**Required action:** Lines with "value": copy each one from the listing below.

**Data shown:**

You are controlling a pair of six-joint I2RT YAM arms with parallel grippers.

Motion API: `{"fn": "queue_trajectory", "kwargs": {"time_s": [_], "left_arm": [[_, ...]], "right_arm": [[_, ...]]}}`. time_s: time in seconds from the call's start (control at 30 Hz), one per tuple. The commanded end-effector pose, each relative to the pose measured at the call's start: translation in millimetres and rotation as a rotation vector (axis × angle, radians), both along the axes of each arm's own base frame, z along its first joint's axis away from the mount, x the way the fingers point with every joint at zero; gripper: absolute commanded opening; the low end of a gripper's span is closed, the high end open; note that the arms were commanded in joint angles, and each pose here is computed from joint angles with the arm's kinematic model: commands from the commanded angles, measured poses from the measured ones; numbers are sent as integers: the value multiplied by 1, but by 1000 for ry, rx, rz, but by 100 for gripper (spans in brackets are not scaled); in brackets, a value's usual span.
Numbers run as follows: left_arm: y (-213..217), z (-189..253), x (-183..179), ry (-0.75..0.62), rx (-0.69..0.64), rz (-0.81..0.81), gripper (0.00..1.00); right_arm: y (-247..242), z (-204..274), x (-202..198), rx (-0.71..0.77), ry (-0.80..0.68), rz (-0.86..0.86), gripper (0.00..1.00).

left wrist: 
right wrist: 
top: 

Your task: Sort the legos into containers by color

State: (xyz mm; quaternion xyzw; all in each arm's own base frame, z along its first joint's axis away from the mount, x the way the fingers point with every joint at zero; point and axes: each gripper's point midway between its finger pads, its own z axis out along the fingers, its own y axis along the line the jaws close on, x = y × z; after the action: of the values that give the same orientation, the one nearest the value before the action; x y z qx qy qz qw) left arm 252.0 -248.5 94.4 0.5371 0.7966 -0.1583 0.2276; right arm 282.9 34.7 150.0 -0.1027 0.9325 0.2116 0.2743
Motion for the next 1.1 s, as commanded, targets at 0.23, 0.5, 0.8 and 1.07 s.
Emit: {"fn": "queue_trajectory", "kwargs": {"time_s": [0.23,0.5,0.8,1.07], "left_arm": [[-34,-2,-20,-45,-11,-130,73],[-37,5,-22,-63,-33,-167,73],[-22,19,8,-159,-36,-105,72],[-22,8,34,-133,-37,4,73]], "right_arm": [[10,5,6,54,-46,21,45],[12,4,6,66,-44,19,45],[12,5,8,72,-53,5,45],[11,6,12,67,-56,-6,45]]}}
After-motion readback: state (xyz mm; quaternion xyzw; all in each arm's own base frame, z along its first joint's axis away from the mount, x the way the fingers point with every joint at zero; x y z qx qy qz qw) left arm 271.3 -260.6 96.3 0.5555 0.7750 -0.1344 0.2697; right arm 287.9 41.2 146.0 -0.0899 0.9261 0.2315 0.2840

**Reply:**
Motion API: `{"fn": "queue_trajectory", "kwargs": {"time_s": [_], "left_arm": [[_, ...]], "right_arm": [[_, ...]]}}`. time_s: time in seconds from the call's start (control at 30 Hz), one per tuple. The commanded end-effector pose, each relative to the pose measured at the call's start: translation in millimetres and rotation as a rotation vector (axis × angle, radians), both along the axes of each arm's own base frame, z along its first joint's axis away from the mount, x the way the fingers point with every joint at zero; gripper: absolute commanded opening; the low end of a gripper's span is closed, the high end open; note that the arms were commanded in joint angles, and each pose here is computed from joint angles with the arm's kinematic model: commands from the commanded angles, measured poses from the measured ones; numbers are sent as integers: the value multiplied by 1, but by 1000 for ry, rx, rz, but by 100 for gripper (spans in brackets are not scaled); in brackets, a value's usual span.
State: (xyz mm; quaternion xyzw; all in each arm's own base frame, z along its first joint's axis away from the mount, x the way the fingers point with every joint at zero; point and axes: each gripper's point midway between its finger pads, its own z axis out along the fingers, its own y axis along the line the jaws close on, x = y × z; after the action: of the values that give the same orientation, the one nearest the value before the action; x y z qx qy qz qw) left arm 252.0 -248.5 94.4 0.5371 0.7966 -0.1583 0.2276; right arm 282.9 34.7 150.0 -0.1027 0.9325 0.2116 0.2743

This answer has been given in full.